- [What is required]
Consider the listing below. Extract exactly the lines from the line containing "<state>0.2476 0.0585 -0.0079" to the line containing "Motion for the", both included.

··········

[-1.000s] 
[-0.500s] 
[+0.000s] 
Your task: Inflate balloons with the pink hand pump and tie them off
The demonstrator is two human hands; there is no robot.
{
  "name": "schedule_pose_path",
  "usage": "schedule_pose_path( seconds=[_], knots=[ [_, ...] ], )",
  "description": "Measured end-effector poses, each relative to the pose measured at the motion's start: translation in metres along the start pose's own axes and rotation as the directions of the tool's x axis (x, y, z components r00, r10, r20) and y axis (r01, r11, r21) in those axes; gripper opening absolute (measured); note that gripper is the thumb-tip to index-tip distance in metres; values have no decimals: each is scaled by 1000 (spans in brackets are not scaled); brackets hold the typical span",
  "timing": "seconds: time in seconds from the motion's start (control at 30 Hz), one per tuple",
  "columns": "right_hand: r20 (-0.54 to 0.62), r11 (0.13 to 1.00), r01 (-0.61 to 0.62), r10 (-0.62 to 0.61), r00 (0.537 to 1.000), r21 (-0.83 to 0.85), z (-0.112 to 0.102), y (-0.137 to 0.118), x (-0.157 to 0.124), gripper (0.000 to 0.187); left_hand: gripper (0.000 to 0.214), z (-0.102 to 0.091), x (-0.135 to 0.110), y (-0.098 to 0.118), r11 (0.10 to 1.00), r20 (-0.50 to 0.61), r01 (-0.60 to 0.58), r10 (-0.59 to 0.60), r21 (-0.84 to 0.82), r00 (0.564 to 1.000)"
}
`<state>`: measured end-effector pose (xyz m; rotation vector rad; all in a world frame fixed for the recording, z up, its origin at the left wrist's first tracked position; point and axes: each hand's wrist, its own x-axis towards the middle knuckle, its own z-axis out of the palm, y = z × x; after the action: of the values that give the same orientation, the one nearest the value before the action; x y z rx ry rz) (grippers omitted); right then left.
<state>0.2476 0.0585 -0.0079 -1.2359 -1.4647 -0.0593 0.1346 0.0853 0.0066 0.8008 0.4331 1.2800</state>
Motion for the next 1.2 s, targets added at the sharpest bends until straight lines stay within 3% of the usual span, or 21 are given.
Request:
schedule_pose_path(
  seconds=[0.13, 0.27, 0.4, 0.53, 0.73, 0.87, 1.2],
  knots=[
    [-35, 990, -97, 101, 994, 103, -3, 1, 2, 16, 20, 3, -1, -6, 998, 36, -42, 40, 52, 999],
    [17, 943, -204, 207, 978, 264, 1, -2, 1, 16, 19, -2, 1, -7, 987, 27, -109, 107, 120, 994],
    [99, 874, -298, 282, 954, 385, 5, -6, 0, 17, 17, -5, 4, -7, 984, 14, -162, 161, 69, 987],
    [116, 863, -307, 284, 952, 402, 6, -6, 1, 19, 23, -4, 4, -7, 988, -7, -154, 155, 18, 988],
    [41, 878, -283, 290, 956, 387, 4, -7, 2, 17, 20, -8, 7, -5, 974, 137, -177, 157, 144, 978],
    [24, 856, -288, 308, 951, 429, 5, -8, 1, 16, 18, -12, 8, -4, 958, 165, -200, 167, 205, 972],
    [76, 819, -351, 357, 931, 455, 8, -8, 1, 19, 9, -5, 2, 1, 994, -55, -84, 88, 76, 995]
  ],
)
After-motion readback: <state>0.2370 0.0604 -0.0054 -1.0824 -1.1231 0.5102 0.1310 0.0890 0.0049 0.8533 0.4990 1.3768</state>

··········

- [Output below]
<state>0.2476 0.0585 -0.0079 -1.2359 -1.4647 -0.0593 0.1346 0.0853 0.0066 0.8008 0.4331 1.2800</state>
Motion for the next 1.2 s, targets added at the sharpest bends until straight lines stay within 3% of the usual span, or 21 are given.

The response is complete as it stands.